• _DIRECTIONS_: Print each line of the listing once more, precisely as given.

• _RECORDED INFORMATION_:
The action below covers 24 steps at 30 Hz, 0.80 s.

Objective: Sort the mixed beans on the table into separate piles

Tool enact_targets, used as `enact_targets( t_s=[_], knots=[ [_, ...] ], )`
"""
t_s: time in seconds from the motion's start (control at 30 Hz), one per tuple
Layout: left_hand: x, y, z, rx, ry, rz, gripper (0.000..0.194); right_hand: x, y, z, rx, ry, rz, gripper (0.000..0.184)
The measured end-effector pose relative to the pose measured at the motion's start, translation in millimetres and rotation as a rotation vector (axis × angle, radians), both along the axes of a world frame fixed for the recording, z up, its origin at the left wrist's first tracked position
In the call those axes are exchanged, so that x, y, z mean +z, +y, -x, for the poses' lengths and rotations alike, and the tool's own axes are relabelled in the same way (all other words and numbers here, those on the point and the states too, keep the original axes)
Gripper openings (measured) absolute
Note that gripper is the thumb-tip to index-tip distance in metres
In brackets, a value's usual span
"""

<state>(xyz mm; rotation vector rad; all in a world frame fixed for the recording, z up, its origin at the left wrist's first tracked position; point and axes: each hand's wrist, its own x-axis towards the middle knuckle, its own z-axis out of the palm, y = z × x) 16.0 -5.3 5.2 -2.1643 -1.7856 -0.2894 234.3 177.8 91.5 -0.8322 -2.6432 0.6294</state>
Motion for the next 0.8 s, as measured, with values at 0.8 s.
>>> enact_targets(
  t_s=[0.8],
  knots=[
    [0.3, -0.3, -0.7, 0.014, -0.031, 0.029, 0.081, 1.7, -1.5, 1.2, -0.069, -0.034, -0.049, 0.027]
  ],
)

• _ANSWER FOR THE TASK_:
The action below covers 24 steps at 30 Hz, 0.80 s.

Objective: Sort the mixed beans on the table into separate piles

Tool enact_targets, used as `enact_targets( t_s=[_], knots=[ [_, ...] ], )`
"""
t_s: time in seconds from the motion's start (control at 30 Hz), one per tuple
Layout: left_hand: x, y, z, rx, ry, rz, gripper (0.000..0.194); right_hand: x, y, z, rx, ry, rz, gripper (0.000..0.184)
The measured end-effector pose relative to the pose measured at the motion's start, translation in millimetres and rotation as a rotation vector (axis × angle, radians), both along the axes of a world frame fixed for the recording, z up, its origin at the left wrist's first tracked position
In the call those axes are exchanged, so that x, y, z mean +z, +y, -x, for the poses' lengths and rotations alike, and the tool's own axes are relabelled in the same way (all other words and numbers here, those on the point and the states too, keep the original axes)
Gripper openings (measured) absolute
Note that gripper is the thumb-tip to index-tip distance in metres
In brackets, a value's usual span
"""

<state>(xyz mm; rotation vector rad; all in a world frame fixed for the recording, z up, its origin at the left wrist's first tracked position; point and axes: each hand's wrist, its own x-axis towards the middle knuckle, its own z-axis out of the palm, y = z × x) 16.0 -5.3 5.2 -2.1643 -1.7856 -0.2894 234.3 177.8 91.5 -0.8322 -2.6432 0.6294</state>
Motion for the next 0.8 s, as measured, with values at 0.8 s.
>>> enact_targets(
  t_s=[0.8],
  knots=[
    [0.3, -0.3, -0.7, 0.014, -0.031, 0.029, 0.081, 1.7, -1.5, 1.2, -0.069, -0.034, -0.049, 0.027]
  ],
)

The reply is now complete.